Un coro unanime di proteste ha accolto la notizia, pubblicata ieri su queste colonne, che la Regione progetta la creazione di altri 8.400 precari. Una forma di assistenza alle fasce deboli della popolazione, spiegano all'assessorato.
Una decisione clientelare che non comprendo» risponde il presidente di Confindustria Sicilia, Ivan Lo Bello. Eguale stupore arriva dai vertici della Cna. Allora una domanda: a chi servono davvero queste persone? Non certo al sistema economico che le ha già rifiutate. Casomai alla classe politica per alimentare le sue clientele. Il bando della Regione, infatti, finanzia con 6,5 milioni un sistema di stage di pochi mesi che dovrebbe sostenere il reddito dei beneficiari (500 euro al mese) e insegnare loro un mestiere.

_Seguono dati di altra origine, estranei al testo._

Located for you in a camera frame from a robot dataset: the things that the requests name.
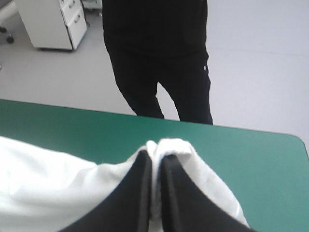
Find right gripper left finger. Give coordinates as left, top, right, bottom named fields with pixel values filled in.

Nella speranza magari che, cessato il tirocinio, ci sia spazio per qualcosa di più stabile. Peccato che le aziende, attraverso le loro organizzazioni di rappresentanza abbiano già fatto sapere di non essere interessate. E allora? Di che cosa stiamo parlando? Facile immaginare che, alla fine la soluzione sarà la solita: una sistemazione provvisoria in qualche amministrazione con la promessa, più o meno implicita, che anche per questi 8.400 privilegiati si aprirà, prima o poi, la strada del posto pubblico.
Una scelta talmente avvelenata che suscita anche la protesta dei sindacati. Cgil, Cisl e Uil, divisi su molti fronti, ritrovano l'unanimità nel condannare la sciagurata decisione della Regione. Miracoloso. E hanno un bel dire in Regione che non si tratta di precariato «ma di assistenza per offrire opportunità a chi in questo momento in Sicilia non ha un lavoro ed è in gravi difficoltà».
Un'affermazione che nel suo involontario candore, ha il pregio della verità. Riconosce, infatti, che ci troviamo di fronte ad una semplice sceneggiata. In questa storia non ci sono posti di lavoro vero né autentici stipendi. Solo elemosine. Unico titolo per ottenerle sarà la fedeltà elettorale al benefattore di turno. Il resto è un tappeto di illusioni. Perchè lo sviluppo è davvero un'altra cosa.